At the end of his third journey, it was Paul’s intention, after going to Jerusalem, to go to Spain and to call in at Rome on the way. That would have been his first visit. So he wrote the Letter to the Romans to prepare the ground for his visit. It’s a long and quite theological letter and it’s only possible to pick out a couple of key points here.
First of all he says that “Religion can’t save you”. By that he means that obeying a bunch of laws and being circumcised, as was the case for the Jews, isn’t the point. None of us can become perfect by our own efforts so we can’t possibly make the grade. What really matters is that we enter into a loving relationship with God, earnestly ask for forgiveness and have the slate wiped clean – clean to the point where there is no record of our past mistakes. That was the Message that Jesus brought to the world.
The second point follows from this. It is that we shouldn’t become so well adjusted to the culture of our time that we fit into it without thinking. It’s important that we make every effort to be a good citizen and we should cultivate good relationships with those around us. But the way we live and relate to other people must reflect the relationship we have with God.
Paul had invested a lot of time and effort in establishing and nurturing the church in Corinth. So it was upsetting for him to hear that they had gone off the rails. As a result we have two Letters to the Corinthians. If the letter to the Romans was, to a degree, of an intellectual nature, the letters to the Corinthians are full of emotion.

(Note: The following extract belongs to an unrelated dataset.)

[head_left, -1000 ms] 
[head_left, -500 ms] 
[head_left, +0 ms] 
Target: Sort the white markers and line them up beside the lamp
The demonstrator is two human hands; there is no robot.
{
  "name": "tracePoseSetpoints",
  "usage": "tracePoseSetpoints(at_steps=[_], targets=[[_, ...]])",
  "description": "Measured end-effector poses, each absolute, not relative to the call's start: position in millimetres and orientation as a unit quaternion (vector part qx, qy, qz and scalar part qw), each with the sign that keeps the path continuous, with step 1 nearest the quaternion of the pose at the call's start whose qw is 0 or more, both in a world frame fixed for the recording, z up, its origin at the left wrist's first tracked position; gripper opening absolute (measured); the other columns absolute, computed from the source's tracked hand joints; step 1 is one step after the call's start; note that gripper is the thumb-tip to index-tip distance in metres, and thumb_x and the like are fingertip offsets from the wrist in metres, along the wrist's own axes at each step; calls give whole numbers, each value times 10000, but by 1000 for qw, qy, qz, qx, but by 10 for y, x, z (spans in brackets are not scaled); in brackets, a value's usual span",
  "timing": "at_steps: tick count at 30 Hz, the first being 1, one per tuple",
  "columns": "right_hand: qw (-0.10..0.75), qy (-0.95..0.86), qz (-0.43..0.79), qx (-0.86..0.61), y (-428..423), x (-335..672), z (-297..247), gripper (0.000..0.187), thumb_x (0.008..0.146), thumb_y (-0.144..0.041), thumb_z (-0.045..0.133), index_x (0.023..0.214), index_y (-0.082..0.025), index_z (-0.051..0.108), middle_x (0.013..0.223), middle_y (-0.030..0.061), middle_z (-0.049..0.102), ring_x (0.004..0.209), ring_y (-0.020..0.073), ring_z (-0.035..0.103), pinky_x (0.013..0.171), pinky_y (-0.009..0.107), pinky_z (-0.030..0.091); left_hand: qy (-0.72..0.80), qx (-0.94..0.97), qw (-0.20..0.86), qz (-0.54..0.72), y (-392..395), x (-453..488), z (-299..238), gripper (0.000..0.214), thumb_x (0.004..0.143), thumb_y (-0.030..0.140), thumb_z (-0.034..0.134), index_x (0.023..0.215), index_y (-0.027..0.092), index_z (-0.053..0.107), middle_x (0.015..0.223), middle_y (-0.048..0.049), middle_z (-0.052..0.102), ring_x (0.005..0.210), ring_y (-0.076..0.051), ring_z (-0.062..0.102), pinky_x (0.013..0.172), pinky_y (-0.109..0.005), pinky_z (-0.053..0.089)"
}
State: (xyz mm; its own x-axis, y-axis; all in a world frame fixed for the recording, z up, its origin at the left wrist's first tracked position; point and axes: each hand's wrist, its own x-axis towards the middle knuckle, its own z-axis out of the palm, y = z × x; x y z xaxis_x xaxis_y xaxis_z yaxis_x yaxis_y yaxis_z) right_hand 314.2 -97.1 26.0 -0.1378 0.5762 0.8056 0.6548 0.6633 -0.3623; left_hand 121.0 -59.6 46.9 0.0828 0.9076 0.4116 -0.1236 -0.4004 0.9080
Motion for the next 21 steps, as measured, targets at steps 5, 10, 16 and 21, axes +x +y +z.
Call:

Corinth was a very challenging place to live as a Christian. The city was known for its hard drinking and sexual promiscuity. This had its impact on the fledgling church and soon factions developed and morals degenerated. The first letter therefore is a kind of pastoral letter in which Paul expresses his affection for them but, in a firm and clear way, takes them by the hand and goes over the old ground again, reminding them about God’s saving love and how that should be reflected in love for one another. The high point is his love poem in chapter 13.
The criticism in the first letter annoyed the Corinthians so they wrote back in strong terms questioning his motives and his authority. That really upset Paul and so he wrote a second time to defend himself. He reminds them of how much he had suffered in order to bring the Message of Jesus to people like them and how much love he had shown to them when he was with them. He almost wonders whether he should have sent the first letter at all.
There’s nothing new under the sun is there! We still criticise our clergy and religious leaders, causing them hurt and a feeling of rejection – when we should be doing all we can to support them.